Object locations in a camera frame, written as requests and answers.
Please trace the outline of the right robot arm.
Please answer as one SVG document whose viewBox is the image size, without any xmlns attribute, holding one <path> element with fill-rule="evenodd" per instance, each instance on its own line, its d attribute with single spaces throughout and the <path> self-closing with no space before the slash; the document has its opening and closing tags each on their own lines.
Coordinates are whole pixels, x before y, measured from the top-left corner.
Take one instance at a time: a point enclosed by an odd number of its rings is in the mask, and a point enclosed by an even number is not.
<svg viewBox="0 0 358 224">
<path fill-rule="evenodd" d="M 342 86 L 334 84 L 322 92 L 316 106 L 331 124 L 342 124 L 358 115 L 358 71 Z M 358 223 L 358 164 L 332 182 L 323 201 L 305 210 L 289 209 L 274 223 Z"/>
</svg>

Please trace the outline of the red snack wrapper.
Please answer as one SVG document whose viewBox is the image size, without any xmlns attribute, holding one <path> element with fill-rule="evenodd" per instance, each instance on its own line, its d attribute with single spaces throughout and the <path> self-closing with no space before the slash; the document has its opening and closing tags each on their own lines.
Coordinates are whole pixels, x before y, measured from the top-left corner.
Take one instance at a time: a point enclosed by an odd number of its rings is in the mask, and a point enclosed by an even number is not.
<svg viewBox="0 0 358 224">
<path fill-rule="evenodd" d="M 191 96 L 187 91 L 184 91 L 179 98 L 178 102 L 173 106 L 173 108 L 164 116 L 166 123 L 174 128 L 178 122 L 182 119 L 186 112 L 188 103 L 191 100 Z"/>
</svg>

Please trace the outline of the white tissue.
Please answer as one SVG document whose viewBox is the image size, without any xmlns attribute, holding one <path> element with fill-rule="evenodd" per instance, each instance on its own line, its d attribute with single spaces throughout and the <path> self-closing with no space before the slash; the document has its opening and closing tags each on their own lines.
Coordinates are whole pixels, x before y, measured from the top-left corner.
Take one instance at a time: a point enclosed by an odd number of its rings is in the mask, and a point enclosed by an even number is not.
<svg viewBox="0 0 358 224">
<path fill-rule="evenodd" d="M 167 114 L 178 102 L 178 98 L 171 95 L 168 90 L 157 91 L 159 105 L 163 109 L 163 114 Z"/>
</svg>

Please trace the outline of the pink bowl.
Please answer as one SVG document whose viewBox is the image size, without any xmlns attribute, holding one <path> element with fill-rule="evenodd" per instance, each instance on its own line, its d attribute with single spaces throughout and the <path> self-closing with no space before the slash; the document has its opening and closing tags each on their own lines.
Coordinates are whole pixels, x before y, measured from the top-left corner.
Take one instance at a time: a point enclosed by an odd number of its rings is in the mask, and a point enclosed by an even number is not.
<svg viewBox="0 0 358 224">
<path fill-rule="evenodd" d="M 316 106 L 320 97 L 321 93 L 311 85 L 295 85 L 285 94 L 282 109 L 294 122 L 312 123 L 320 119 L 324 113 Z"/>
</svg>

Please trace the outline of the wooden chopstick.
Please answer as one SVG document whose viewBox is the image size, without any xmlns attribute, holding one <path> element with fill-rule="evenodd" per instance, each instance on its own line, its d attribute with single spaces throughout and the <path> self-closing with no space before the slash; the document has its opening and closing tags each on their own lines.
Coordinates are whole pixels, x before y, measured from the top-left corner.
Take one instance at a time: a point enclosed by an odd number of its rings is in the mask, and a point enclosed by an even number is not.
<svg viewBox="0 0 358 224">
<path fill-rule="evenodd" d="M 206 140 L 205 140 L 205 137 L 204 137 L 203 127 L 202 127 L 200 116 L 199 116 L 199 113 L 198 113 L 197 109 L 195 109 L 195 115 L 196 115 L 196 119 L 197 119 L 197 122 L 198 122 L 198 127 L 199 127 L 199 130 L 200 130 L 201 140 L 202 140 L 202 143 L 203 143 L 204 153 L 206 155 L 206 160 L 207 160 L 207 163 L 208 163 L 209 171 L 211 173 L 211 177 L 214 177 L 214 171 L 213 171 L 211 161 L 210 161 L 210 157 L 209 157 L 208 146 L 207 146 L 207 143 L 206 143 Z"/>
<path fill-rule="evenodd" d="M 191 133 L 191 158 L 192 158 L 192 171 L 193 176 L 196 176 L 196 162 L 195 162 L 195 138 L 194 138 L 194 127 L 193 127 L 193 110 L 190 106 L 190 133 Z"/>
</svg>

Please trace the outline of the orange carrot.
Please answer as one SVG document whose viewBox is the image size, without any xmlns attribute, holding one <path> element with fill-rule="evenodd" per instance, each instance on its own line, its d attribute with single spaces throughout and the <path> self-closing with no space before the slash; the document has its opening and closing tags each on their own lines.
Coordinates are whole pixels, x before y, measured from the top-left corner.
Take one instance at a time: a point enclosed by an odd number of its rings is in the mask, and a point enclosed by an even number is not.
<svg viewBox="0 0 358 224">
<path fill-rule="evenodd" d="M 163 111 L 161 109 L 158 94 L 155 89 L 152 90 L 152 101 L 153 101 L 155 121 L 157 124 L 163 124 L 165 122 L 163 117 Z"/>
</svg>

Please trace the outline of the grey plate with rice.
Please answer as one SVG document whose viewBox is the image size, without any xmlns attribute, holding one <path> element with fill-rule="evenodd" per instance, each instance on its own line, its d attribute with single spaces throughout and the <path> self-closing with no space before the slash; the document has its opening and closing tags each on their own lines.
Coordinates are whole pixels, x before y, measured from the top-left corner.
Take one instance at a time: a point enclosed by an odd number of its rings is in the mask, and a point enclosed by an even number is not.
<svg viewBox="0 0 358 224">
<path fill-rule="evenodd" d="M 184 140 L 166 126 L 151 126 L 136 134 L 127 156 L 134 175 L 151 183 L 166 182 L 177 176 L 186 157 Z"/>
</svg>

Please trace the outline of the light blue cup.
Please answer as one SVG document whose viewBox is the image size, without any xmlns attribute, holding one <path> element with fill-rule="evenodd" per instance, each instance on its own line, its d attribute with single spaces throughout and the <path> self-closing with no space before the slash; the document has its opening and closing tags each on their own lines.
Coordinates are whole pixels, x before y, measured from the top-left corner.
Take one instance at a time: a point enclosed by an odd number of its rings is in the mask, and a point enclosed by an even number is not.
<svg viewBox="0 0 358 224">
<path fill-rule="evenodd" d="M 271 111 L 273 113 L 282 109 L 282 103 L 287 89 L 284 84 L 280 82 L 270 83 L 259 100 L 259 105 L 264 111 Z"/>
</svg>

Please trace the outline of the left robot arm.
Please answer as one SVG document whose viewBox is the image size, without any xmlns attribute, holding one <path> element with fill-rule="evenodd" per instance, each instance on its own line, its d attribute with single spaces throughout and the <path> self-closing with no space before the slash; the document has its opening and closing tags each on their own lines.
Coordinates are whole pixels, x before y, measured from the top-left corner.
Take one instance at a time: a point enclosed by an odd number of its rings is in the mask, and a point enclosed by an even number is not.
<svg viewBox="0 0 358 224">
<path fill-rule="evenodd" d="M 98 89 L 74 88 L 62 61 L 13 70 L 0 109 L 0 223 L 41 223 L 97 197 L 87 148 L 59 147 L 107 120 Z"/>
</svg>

────────────────────────────────────────

PROBLEM TO WORK ON: With no line skipped, output the listing in full.

ANSWER BOX:
Object locations in a camera frame, written as requests and answers.
Please trace the outline of the right robot arm.
Please answer as one SVG document whose viewBox is the image size, without any xmlns attribute, holding one <path> element with fill-rule="evenodd" per instance, each instance on its own line, its d attribute with single spaces throughout and the <path> self-closing with no space before the slash; the document has its opening and closing tags each on their own lines.
Coordinates are whole pixels, x before y, measured from the top-left corner.
Take one instance at a time: a point enclosed by an odd number of its rings is in the mask, and a point enclosed by an even number is not.
<svg viewBox="0 0 358 224">
<path fill-rule="evenodd" d="M 342 86 L 334 84 L 322 92 L 316 106 L 331 124 L 342 124 L 358 115 L 358 71 Z M 358 223 L 358 164 L 332 182 L 323 201 L 305 210 L 289 209 L 274 223 Z"/>
</svg>

Please trace the outline of the red snack wrapper.
Please answer as one SVG document whose viewBox is the image size, without any xmlns attribute, holding one <path> element with fill-rule="evenodd" per instance, each instance on its own line, its d attribute with single spaces throughout and the <path> self-closing with no space before the slash; the document has its opening and closing tags each on their own lines.
Coordinates are whole pixels, x before y, measured from the top-left corner.
Take one instance at a time: a point enclosed by an odd number of its rings is in the mask, and a point enclosed by an even number is not.
<svg viewBox="0 0 358 224">
<path fill-rule="evenodd" d="M 191 96 L 187 91 L 184 91 L 179 98 L 178 102 L 173 106 L 173 108 L 164 116 L 166 123 L 174 128 L 178 122 L 182 119 L 186 112 L 188 103 L 191 100 Z"/>
</svg>

Please trace the outline of the white tissue.
Please answer as one SVG document whose viewBox is the image size, without any xmlns attribute, holding one <path> element with fill-rule="evenodd" per instance, each instance on its own line, its d attribute with single spaces throughout and the <path> self-closing with no space before the slash; the document has its opening and closing tags each on their own lines.
Coordinates are whole pixels, x before y, measured from the top-left corner.
Take one instance at a time: a point enclosed by an odd number of its rings is in the mask, and a point enclosed by an even number is not.
<svg viewBox="0 0 358 224">
<path fill-rule="evenodd" d="M 167 114 L 178 102 L 178 98 L 171 95 L 168 90 L 157 91 L 159 105 L 163 109 L 163 114 Z"/>
</svg>

Please trace the outline of the pink bowl.
Please answer as one SVG document whose viewBox is the image size, without any xmlns attribute, holding one <path> element with fill-rule="evenodd" per instance, each instance on its own line, its d attribute with single spaces throughout and the <path> self-closing with no space before the slash; the document has its opening and closing tags each on their own lines.
Coordinates are whole pixels, x before y, measured from the top-left corner.
Take one instance at a time: a point enclosed by an odd number of its rings is in the mask, and a point enclosed by an even number is not.
<svg viewBox="0 0 358 224">
<path fill-rule="evenodd" d="M 316 106 L 320 97 L 321 93 L 311 85 L 295 85 L 285 94 L 282 109 L 294 122 L 312 123 L 320 119 L 324 113 Z"/>
</svg>

Please trace the outline of the wooden chopstick.
Please answer as one SVG document whose viewBox is the image size, without any xmlns attribute, holding one <path> element with fill-rule="evenodd" per instance, each instance on its own line, its d attribute with single spaces throughout and the <path> self-closing with no space before the slash; the document has its opening and closing tags each on their own lines.
Coordinates are whole pixels, x before y, measured from the top-left corner.
Take one instance at a time: a point enclosed by an odd number of its rings is in the mask, and a point enclosed by an even number is not.
<svg viewBox="0 0 358 224">
<path fill-rule="evenodd" d="M 206 140 L 205 140 L 205 137 L 204 137 L 203 127 L 202 127 L 200 116 L 199 116 L 199 113 L 198 113 L 197 109 L 195 109 L 195 115 L 196 115 L 196 119 L 197 119 L 197 122 L 198 122 L 198 127 L 199 127 L 199 130 L 200 130 L 201 140 L 202 140 L 202 143 L 203 143 L 204 153 L 206 155 L 206 160 L 207 160 L 207 163 L 208 163 L 209 171 L 211 173 L 211 177 L 214 177 L 214 171 L 213 171 L 211 161 L 210 161 L 210 157 L 209 157 L 208 146 L 207 146 L 207 143 L 206 143 Z"/>
<path fill-rule="evenodd" d="M 191 133 L 191 158 L 192 158 L 192 171 L 193 176 L 196 176 L 196 162 L 195 162 L 195 138 L 194 138 L 194 127 L 193 127 L 193 110 L 190 106 L 190 133 Z"/>
</svg>

Please trace the outline of the orange carrot.
Please answer as one SVG document whose viewBox is the image size, without any xmlns attribute, holding one <path> element with fill-rule="evenodd" per instance, each instance on its own line, its d attribute with single spaces throughout and the <path> self-closing with no space before the slash; the document has its opening and closing tags each on their own lines.
Coordinates are whole pixels, x before y, measured from the top-left corner.
Take one instance at a time: a point enclosed by an odd number of its rings is in the mask, and a point enclosed by an even number is not.
<svg viewBox="0 0 358 224">
<path fill-rule="evenodd" d="M 163 111 L 161 109 L 158 94 L 155 89 L 152 90 L 152 101 L 153 101 L 155 121 L 157 124 L 163 124 L 165 122 L 163 117 Z"/>
</svg>

Please trace the outline of the grey plate with rice.
Please answer as one SVG document whose viewBox is the image size, without any xmlns attribute, holding one <path> element with fill-rule="evenodd" per instance, each instance on its own line, its d attribute with single spaces throughout and the <path> self-closing with no space before the slash; the document has its opening and closing tags each on their own lines.
Coordinates are whole pixels, x before y, measured from the top-left corner.
Take one instance at a time: a point enclosed by an odd number of its rings is in the mask, and a point enclosed by an even number is not.
<svg viewBox="0 0 358 224">
<path fill-rule="evenodd" d="M 184 140 L 166 126 L 151 126 L 136 134 L 127 156 L 134 175 L 151 183 L 166 182 L 177 176 L 186 157 Z"/>
</svg>

Please trace the outline of the light blue cup.
Please answer as one SVG document whose viewBox is the image size, without any xmlns attribute, holding one <path> element with fill-rule="evenodd" per instance, each instance on its own line, its d attribute with single spaces throughout and the <path> self-closing with no space before the slash; the document has its opening and closing tags each on their own lines.
Coordinates are whole pixels, x before y, measured from the top-left corner.
Take one instance at a time: a point enclosed by an odd number of its rings is in the mask, and a point enclosed by an even number is not.
<svg viewBox="0 0 358 224">
<path fill-rule="evenodd" d="M 271 111 L 273 113 L 282 109 L 282 103 L 287 89 L 284 84 L 280 82 L 270 83 L 259 100 L 259 105 L 264 111 Z"/>
</svg>

Please trace the outline of the left robot arm.
Please answer as one SVG document whose viewBox is the image size, without any xmlns attribute, holding one <path> element with fill-rule="evenodd" per instance, each instance on its own line, its d attribute with single spaces throughout and the <path> self-closing with no space before the slash; the document has its opening and closing tags each on their own lines.
Coordinates are whole pixels, x before y, measured from the top-left corner.
Take one instance at a time: a point enclosed by an odd number of its rings is in the mask, and a point enclosed by an even number is not.
<svg viewBox="0 0 358 224">
<path fill-rule="evenodd" d="M 98 89 L 74 88 L 62 61 L 13 70 L 0 109 L 0 223 L 41 223 L 97 197 L 87 148 L 59 147 L 107 120 Z"/>
</svg>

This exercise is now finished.